Response modification factor for steel moment-resisting frames by different pushover analysis methods

The earthquake loads imposed to the structures are generally much more than what they are designed for. This reduction of design loads by seismic codes is through the application of response modification factor (R-factor). During moderate to severe earthquakes, structures usually behave inelastically, and therefore inelastic analysis is required for design. Inelastic dynamic analysis is time consuming and interpretation of its results demands high level of expertise. Pushover analysis, recently commonly used, is however, a simple way of estimating inelastic response of structures. Despite its capabilities, conventional pushover analysis (CPA) does not account for higher mode effects and member stiffness changes. Adaptive pushover analysis (APA) method however, overcomes these drawbacks. This research deals with derivation and comparison of some seismic demand parameters such as ductility based reduction factor, Rμ, overstrength factor, Ω, and in particular, response modification factor, R, from capacity curves obtained from different methods of APA and CPA. Three steel moment-resisting frames of 3, 9 and 20 stories adopted from SAC steel project are analyzed. In pushover analyses for each frame, eight different constant as well as adaptive lateral load patterns are used.
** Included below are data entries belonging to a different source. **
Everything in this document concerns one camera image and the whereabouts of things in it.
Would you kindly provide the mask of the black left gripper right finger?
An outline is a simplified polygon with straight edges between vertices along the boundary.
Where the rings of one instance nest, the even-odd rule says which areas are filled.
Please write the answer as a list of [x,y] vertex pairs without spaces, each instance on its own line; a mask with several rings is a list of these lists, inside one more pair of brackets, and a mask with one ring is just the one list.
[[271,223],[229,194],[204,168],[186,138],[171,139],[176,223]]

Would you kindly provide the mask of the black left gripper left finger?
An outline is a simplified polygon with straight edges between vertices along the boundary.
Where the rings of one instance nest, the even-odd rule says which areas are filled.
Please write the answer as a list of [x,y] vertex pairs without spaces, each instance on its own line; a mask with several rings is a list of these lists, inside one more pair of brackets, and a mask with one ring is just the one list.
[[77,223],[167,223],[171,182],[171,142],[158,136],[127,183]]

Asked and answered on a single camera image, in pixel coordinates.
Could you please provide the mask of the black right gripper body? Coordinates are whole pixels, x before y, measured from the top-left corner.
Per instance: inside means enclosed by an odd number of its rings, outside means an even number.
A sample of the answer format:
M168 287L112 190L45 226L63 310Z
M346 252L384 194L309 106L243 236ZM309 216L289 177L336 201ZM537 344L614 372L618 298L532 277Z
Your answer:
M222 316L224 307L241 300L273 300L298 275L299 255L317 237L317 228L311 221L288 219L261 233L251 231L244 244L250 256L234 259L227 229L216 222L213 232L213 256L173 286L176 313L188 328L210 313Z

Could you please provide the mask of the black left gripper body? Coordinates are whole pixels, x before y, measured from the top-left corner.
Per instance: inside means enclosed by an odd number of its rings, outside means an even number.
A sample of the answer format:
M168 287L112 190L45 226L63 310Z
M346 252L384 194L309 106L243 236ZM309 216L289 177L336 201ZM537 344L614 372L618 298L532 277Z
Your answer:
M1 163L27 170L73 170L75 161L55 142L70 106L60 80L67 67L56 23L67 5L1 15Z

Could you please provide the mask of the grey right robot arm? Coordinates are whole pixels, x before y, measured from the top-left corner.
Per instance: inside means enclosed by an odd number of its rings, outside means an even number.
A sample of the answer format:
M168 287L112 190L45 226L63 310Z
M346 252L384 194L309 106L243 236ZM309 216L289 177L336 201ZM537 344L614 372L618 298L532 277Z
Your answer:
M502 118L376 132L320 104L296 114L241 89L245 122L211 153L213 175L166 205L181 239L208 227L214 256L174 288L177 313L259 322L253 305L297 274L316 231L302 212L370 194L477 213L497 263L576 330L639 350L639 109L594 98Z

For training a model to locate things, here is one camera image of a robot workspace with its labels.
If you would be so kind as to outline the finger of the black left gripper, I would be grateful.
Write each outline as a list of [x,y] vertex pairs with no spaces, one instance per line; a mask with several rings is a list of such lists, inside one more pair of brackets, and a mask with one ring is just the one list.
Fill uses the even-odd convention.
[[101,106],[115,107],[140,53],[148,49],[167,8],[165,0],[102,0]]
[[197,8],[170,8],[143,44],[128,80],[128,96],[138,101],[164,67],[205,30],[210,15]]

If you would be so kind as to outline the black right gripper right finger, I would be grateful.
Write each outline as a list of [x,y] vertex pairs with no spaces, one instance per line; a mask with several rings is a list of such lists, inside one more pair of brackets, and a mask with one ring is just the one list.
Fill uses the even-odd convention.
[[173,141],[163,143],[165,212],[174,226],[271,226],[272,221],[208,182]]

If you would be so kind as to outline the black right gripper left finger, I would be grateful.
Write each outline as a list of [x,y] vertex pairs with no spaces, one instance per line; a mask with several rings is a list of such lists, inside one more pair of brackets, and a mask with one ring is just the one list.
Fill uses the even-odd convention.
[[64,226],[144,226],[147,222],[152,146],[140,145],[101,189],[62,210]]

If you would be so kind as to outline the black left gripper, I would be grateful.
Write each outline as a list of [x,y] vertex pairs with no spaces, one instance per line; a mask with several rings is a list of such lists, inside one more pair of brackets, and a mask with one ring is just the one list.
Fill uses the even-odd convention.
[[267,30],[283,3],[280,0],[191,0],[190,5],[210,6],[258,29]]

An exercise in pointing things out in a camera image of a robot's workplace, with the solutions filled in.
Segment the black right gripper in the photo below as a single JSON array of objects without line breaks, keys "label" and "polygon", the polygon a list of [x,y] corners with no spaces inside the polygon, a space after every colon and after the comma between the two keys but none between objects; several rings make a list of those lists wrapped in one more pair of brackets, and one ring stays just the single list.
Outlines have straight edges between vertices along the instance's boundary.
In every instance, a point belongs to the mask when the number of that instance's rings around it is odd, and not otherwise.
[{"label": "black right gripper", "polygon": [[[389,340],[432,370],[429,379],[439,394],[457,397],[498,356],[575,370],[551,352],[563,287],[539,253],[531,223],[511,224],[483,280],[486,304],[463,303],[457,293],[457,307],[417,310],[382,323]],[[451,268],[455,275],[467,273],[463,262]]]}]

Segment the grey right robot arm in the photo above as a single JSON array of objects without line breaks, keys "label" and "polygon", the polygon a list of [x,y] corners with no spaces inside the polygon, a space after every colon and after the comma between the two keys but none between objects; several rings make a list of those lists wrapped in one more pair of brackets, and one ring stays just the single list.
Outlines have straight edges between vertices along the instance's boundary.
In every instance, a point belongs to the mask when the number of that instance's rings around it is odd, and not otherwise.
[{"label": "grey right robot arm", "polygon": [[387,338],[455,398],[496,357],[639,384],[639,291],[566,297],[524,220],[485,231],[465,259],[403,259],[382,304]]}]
Among the main conclusions drawn is that the maximum relative difference for response modification factors was about 16% obtained by the methods of conventional and adaptive pushover analyses.

► Response modification factors was calculated according to pushover analyses.
► Pushover analysis methods include constant and adaptive load patterns.
► Maximum relative difference for response modification factors was 16 percent.
► Displacement based adaptive pushover show higher ductility comparing methods.